BEGIN Given material

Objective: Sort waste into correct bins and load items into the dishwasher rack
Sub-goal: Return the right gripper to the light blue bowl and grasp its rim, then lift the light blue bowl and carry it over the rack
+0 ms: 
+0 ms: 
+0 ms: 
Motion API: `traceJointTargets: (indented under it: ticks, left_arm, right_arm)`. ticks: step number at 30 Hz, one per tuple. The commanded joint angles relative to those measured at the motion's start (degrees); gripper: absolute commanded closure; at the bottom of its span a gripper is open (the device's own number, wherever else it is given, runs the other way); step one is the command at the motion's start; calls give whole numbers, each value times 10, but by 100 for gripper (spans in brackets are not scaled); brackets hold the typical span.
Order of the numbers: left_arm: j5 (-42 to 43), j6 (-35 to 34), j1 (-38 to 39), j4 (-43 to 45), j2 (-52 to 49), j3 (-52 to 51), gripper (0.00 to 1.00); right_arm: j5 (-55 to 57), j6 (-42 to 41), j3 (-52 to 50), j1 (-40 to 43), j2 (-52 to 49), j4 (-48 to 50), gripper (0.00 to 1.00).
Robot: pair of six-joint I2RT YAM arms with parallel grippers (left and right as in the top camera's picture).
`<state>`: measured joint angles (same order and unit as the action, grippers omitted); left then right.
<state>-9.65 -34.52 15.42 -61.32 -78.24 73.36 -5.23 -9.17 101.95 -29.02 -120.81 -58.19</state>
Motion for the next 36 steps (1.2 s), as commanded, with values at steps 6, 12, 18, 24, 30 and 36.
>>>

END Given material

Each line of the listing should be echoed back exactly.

## Problem solution
Objective: Sort waste into correct bins and load items into the dishwasher rack
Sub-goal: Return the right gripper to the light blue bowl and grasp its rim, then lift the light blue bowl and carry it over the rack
+0 ms: 
+0 ms: 
+0 ms: 
Motion API: `traceJointTargets: (indented under it: ticks, left_arm, right_arm)`. ticks: step number at 30 Hz, one per tuple. The commanded joint angles relative to those measured at the motion's start (degrees); gripper: absolute commanded closure; at the bottom of its span a gripper is open (the device's own number, wherever else it is given, runs the other way); step one is the command at the motion's start; calls give whole numbers, each value times 10, but by 100 for gripper (spans in brackets are not scaled); brackets hold the typical span.
Order of the numbers: left_arm: j5 (-42 to 43), j6 (-35 to 34), j1 (-38 to 39), j4 (-43 to 45), j2 (-52 to 49), j3 (-52 to 51), gripper (0.00 to 1.00); right_arm: j5 (-55 to 57), j6 (-42 to 41), j3 (-52 to 50), j1 (-40 to 43), j2 (-52 to 49), j4 (-48 to 50), gripper (0.00 to 1.00).
Robot: pair of six-joint I2RT YAM arms with parallel grippers (left and right as in the top camera's picture).
`<state>`: measured joint angles (same order and unit as the action, grippers omitted); left then right.
<state>-9.65 -34.52 15.42 -61.32 -78.24 73.36 -5.23 -9.17 101.95 -29.02 -120.81 -58.19</state>
Motion for the next 36 steps (1.2 s), as commanded, with values at steps 6, 12, 18, 24, 30 and 36.
>>>

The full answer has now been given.